Candles and naked flame
No technology beats real candlelight for warmth and flattery — it's the lowest, warmest layer in the room. Use plenty, cluster them, and vary the height: tapers, pillars and scattered tea lights together.
- Numbers over size. A generous spread of small flames does more than a few large candles. Group in odd numbers along tables and on windowsills.
- Enclose flames where required. Hurricane vases and lanterns look lovely and satisfy most venue rules. Many barns and marquees insist candles be contained or banned outright — always ask first.
- Good LED candles have their place. Near children, under marquee linings, or where naked flame is prohibited, quality flickering LED pillars are the sensible choice.
Dimming and control
The ability to change the lighting as the event unfolds is what separates a thoughtful scheme from a static one. The light that suits a bright afternoon drinks reception is far too high for the speeches, and far too bright again for the dancing.
- Plan light levels by moment. Bright and welcoming for arrivals; softer and warmer for dinner; low and atmospheric for the evening and dance floor.
- Choose dimmable sources. Dimmable festoon and fairy lights, and uplighters on a remote, let you drop the level in seconds.
- Mind the daylight. A summer wedding in a marquee may not feel "lit" until 9pm. Test your scheme at the actual time it'll matter, and remember British evenings can stay bright late in June and fall dark early in winter.
Outdoor and marquee lighting
Outdoors, lighting is the only thing standing between you and total darkness once the sun goes down — so it's a necessity, not a luxury. Marquees, gardens and barns each have their own quirks.
- Marquees: festoon canopies and fairy-light linings create instant warmth in a structure that is otherwise a big white box. Light the poles with uplighters and the entrance so it draws people in.
- Gardens and grounds: light the journey, not just the destination — festoon along pathways, lanterns marking steps, and uplighting in trees so the setting doesn't disappear into black at dusk.

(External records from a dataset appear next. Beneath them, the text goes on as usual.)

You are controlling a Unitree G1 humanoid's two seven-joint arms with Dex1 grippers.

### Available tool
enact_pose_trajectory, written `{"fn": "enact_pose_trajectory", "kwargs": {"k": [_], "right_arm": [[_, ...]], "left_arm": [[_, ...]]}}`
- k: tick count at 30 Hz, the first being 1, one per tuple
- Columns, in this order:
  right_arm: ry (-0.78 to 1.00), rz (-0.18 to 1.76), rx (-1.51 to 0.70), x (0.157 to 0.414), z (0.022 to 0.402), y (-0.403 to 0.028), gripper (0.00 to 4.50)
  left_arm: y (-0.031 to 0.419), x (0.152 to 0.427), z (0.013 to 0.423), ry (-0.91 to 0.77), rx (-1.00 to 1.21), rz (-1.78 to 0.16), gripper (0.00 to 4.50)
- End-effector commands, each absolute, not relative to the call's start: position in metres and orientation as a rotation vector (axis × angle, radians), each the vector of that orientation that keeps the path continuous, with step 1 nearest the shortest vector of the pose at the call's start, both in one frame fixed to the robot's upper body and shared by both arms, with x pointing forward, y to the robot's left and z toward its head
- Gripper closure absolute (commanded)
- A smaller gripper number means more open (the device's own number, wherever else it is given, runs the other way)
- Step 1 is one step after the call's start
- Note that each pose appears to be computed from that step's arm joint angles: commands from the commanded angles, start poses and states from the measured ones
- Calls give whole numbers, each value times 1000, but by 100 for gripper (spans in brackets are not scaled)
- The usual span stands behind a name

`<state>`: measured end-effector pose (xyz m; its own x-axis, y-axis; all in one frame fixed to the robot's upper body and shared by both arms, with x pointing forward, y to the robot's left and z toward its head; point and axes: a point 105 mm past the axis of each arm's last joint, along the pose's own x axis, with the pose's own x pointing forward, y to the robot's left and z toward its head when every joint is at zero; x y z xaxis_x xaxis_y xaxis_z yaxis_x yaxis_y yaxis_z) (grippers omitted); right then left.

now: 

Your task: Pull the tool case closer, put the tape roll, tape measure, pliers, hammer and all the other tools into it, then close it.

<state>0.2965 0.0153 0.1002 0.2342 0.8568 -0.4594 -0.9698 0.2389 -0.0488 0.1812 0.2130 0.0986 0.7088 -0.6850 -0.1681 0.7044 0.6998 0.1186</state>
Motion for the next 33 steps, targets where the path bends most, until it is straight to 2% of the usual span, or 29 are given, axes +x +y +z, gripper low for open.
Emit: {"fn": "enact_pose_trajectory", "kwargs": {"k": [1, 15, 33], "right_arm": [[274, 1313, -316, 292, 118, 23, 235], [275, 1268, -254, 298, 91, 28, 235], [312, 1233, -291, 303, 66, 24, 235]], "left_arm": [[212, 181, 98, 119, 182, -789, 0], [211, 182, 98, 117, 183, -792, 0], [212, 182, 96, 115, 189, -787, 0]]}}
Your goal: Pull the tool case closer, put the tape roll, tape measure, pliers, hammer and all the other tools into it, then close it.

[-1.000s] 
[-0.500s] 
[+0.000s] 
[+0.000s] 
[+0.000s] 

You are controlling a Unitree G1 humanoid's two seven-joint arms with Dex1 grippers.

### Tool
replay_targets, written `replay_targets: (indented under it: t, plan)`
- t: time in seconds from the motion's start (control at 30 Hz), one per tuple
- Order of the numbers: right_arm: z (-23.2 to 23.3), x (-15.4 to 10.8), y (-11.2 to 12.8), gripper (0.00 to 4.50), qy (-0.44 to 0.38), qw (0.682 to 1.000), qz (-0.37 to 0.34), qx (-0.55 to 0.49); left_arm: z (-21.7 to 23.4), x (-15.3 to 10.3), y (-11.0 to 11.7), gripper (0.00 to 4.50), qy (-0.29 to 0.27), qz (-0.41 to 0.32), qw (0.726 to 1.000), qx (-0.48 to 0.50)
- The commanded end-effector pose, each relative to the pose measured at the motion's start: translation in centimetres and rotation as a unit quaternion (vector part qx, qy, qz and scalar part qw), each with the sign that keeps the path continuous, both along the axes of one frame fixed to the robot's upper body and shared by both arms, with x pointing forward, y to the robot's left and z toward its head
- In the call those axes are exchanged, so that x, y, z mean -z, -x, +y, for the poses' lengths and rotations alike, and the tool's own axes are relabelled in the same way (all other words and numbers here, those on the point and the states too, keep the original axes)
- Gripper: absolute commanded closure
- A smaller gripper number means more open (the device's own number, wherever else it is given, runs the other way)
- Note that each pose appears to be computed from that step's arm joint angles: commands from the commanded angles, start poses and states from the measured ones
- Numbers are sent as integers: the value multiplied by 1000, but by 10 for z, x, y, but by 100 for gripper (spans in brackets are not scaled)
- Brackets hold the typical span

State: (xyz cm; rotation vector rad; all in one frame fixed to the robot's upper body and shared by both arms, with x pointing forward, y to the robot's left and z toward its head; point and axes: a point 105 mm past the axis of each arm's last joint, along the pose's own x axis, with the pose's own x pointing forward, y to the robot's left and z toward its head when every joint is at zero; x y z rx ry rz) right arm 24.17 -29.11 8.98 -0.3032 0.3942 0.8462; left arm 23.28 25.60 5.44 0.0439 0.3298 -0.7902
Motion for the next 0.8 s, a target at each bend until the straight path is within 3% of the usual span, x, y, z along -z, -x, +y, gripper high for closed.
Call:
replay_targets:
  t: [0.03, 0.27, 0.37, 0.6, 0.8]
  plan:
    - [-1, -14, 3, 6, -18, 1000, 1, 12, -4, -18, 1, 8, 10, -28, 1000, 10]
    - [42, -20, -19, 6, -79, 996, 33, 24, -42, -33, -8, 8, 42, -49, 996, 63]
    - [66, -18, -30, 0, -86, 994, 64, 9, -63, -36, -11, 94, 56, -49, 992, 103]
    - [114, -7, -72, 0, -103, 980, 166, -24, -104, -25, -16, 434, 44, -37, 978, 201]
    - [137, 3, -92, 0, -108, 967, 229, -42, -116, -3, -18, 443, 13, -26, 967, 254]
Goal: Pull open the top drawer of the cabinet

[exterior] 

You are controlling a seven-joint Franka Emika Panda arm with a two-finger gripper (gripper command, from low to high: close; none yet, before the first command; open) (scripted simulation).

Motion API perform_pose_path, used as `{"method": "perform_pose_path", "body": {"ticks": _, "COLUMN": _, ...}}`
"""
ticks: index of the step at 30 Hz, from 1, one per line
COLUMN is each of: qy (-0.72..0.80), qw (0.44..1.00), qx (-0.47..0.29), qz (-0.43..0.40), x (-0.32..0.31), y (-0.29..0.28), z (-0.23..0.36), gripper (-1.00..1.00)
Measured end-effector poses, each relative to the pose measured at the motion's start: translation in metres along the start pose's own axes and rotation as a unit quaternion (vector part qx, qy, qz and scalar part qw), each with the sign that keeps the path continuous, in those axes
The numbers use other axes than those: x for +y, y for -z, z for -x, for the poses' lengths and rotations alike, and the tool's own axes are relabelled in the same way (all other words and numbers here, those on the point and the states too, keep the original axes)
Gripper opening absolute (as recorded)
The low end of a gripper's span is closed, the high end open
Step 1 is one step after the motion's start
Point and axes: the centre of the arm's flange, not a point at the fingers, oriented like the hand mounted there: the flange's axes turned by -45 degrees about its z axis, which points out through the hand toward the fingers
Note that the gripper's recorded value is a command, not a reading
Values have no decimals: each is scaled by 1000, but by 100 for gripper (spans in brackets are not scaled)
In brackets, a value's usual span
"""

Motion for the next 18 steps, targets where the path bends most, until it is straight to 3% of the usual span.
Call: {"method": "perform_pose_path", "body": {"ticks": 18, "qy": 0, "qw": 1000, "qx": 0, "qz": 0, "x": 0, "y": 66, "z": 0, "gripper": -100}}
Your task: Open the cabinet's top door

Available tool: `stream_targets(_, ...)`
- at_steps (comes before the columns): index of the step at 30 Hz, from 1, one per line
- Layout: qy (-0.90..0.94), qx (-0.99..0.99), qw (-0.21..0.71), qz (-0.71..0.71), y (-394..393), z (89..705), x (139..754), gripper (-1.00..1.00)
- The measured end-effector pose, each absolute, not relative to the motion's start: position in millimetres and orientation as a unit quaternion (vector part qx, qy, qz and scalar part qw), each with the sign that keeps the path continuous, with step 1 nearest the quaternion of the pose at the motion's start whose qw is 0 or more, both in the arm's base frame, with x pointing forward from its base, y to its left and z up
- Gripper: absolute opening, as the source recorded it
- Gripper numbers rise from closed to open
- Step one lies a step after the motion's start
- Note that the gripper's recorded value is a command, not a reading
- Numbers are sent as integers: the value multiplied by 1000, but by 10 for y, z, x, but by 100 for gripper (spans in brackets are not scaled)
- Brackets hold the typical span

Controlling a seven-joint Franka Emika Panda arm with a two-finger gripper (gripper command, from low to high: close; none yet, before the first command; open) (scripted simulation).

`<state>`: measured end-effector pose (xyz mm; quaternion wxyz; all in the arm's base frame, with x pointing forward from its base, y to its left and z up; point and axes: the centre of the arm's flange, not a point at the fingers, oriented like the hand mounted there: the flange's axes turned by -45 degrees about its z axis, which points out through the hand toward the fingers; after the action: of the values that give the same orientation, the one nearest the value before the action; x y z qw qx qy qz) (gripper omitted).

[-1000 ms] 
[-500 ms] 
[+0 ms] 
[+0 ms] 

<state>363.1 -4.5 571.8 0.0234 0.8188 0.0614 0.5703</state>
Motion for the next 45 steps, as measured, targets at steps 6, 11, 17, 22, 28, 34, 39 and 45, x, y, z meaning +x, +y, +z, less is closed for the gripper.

- Safety lighting: steps, slopes, guy ropes, generators and car-park routes all need genuine, practical light. This is the part guests never notice unless it's missing.
Lighting a marquee or open-air event is its own discipline, tied closely to power, weather and layout. For the full picture, read our complete guide to a marquee wedding and, for relaxed summer settings, how to host a summer garden party — both cover lighting alongside the practical groundwork.
Power and safety
Beautiful lighting fails fast without enough power and basic precautions. This is the unglamorous part that protects everything else, especially outdoors.
- Add up your load. Festoon runs, uplighters, caterers' equipment and the band all draw power. A domestic outdoor socket won't run a marquee — for larger setups you'll likely need a hired generator, sized with your supplier.
- Use outdoor-rated kit. Anything outside must be weatherproof (look for an IP rating) with proper outdoor extension leads — never domestic indoor leads in a damp field.
- Protect the circuits. Use an RCD on outdoor power, and keep cable runs out of walkways or matted and taped down to prevent trips.
- Have a backup. Torches, battery lanterns and a few candles mean a power dip never plunges your event into darkness.
- Bring in a professional for scale. For anything large, generator-fed or rigged overhead, a qualified event lighting or electrical supplier is worth every penny — both for the look and for safety.
Get the layers, the warmth and the control right, mind the power, and lighting will quietly do more for your event than almost anything else you spend on. It's the detail nobody points to — and the one everyone feels.